Published: April 17, 2023
Microsoft has shared information and guidance to check if hackers targeted or compromised users by exploiting CVE-2022-21894 via a Unified Extensible Firmware Interface (UEFI) bootkit called BlackLotus. This Secure Boot Security Feature Bypass Vulnerability has a CVSS score of 4.4 at the time of the discovery of this vulnerability.
UEFI bootkits run at computer startup, prior to the operating system loading, and therefore can interfere with or deactivate various operating system (OS) security mechanisms such as BitLocker, hypervisor-protected code integrity (HVCI), and Microsoft Defender Antivirus. The malware uses CVE-2022-21894 to bypass Windows Secure Boot and subsequently deploy malicious files to the EFI System Partition (ESP) that are launched by the UEFI firmware. This allows the bootkit to:
- Achieve persistence by enrolling the threat actor’s Machine Owner Key (MOK)

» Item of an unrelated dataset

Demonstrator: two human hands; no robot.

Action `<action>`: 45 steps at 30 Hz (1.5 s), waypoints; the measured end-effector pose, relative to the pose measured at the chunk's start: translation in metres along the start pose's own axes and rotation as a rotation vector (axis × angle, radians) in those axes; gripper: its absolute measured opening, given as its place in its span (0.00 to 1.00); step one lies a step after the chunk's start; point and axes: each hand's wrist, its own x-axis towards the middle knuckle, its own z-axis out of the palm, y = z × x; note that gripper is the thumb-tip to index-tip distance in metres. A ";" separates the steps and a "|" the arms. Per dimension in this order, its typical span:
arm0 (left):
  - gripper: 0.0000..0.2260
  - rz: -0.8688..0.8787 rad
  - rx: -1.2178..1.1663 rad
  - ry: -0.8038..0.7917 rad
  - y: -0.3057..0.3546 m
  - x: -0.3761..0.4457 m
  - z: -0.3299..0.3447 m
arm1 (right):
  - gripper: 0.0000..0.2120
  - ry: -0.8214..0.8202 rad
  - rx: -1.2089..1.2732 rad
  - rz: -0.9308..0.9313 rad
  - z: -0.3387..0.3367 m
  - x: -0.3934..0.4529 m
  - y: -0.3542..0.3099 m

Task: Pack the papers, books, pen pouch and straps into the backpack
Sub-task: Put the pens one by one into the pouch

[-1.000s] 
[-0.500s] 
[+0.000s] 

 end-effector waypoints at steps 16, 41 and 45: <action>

- Turn off HVCI to allow deployment of a malicious kernel driver
- Leverage the kernel driver to deploy the user-mode HTTP downloader for command and control (C2)
- Turn off Bitlocker to avoid tamper protection strategies on Windows
- Turn off Microsoft Defender Antivirus to avoid further detection
Microsoft Incident Response has identified multiple opportunities for detection along several steps in its installation and execution processes. The artifacts analyzed include:
- Recently created and locked bootloader files – BlackLotus locks malicious bootloader files to protect them from deletion or tampering.
- Staging directory artifacts created – During the installation process, BlackLotus creates a custom directory under ESP:/system32/
- Registry key modified – To turn off HVCI, the installer modifies the registry key
HKLM:\SYSTEM\CurrentControlSet\Control\DeviceGuard\Scenarios\HypervisorEnforcedCodeIntegrity by setting the value Enabled to "0"
- Windows Event logs entries generated – BlackLotus disables Microsoft Defender Antivirus as a defense evasion method by patching its drivers leading to the generation of Windows Event ID 7023 in Windows logs.
- Network behavior – Outbound network connections from winlogon.exe, particularly to port 80, should be considered highly suspicious.
- Boot Configuration log entries generated – The BlackLotus bootkit has boot drivers that are loaded in the boot cycle. MeasuredBoot logs (Windows Boot Configuration Logs) list the BlackLotus components as EV_EFI_Boot_Services_Application.
Please refer to https://msrc.microsoft.com/update-guide/en-US/vulnerability/CVE-2022-21894 for impacted versions.
Since, launching the bootkit requires privileged access to the target machine (remotely or locally), it is highly recommended to follow the principle of least privilege and strong credential policy and practices to prevent such infection in the environment.
Further to detect the vulnerability, it is advisable to run vulnerability scanning like that available with Netsurion Vulnerability Management and perform automated OS, application, and firmware patch management.
Netsurion Detection and Response
Our security analysts have added the IOCs (Indicators of Compromise – the hashes of malicious files and the IP addresses of C2 communications) to Netsurion Threat Center, our Threat Intelligence Platform. This will help detect malicious files and suspicious Command and Control communications to malicious IP addresses. Netsurion’s vulnerability management system will also detect the vulnerability (CVE-2022-21894) for customers who have subscribed to Netsurion Vulnerability Management.